22/06/2026
Hi everyone,
Sorry to make another long winded post two nights in a row but I really need to single out some people who have gotten me through the past few weeks.
To my brother Anthony, who had the difficult task of contacting everyone to let my lovely clients know that I'd be unavailable.
To Miranda, for putting up a lovely post to all the pages we're a part of on Facebook when I just couldn't find the words to express what I needed to.
And to my immediate family including Nat, Mel and all the kids for being there throughout this difficult time.
Also to Leese and Pete, you guys got me through until family arrived and made a special lolly delivery to me in hospital which I'll forever be grateful for.

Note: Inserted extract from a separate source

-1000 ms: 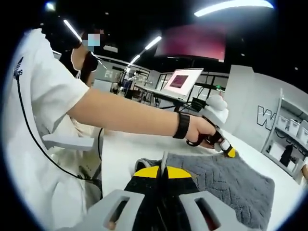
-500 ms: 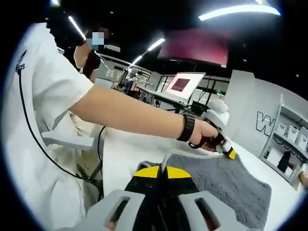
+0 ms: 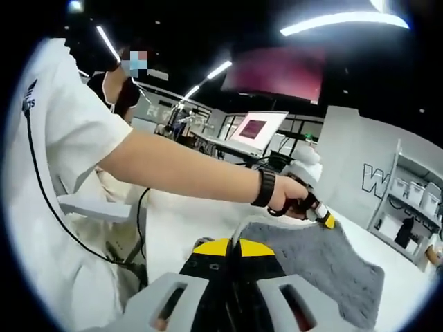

I wanted to write this post to be honest and vulnerable as to.why I've needed a break. I know I dont have to explain anythong but I've struggled with my mental health since I was a kid. I've struggled through feelings off inferiority, isolation, sadness and loneliness most of my life even when I was surrounded by loved ones and people who cared for me.
I got diagnosed with depression officially when I was 19, and been on medication ever since and seen many psychologists, psychiatrists and GP's in the time since to help get me through life's ups and downs and the mistakes I've made along the way.
A couple of weeks ago I had not only a f family tragedy but also I made some mistakes which I take full responsibility for which have led to some personal relationship struggles.
As a result, I've had a 2nd hospital admission and 2nd subsequent mental health recovery house admission which I'm extremely grateful for receiving treatment. This is the first time in my life where I truly feel hopeful for the future and putting in the right supports in place to live my best life both personally and professionally.
I'm not saying this for sympathy its just to be transparent and honest. The real heroes and bravery belongs to those who care for or who are close to people struggling with their mental health like Ant, Nat, Miranda and my immediate family. Without these guys I wouldn't be where I am now.
One thing I know is that I love my job and who I work for. I'm extremely privileged to work outdoors with amazing clients. Whilst I can't put a date on my return to full time work I'm doing the best I can day by day.
Hug your loved ones, check in with family and friends, be kind to each other and talk about whats going on with our mental health.
Thanks everyone for reading and I look forward to seeing you all very soon.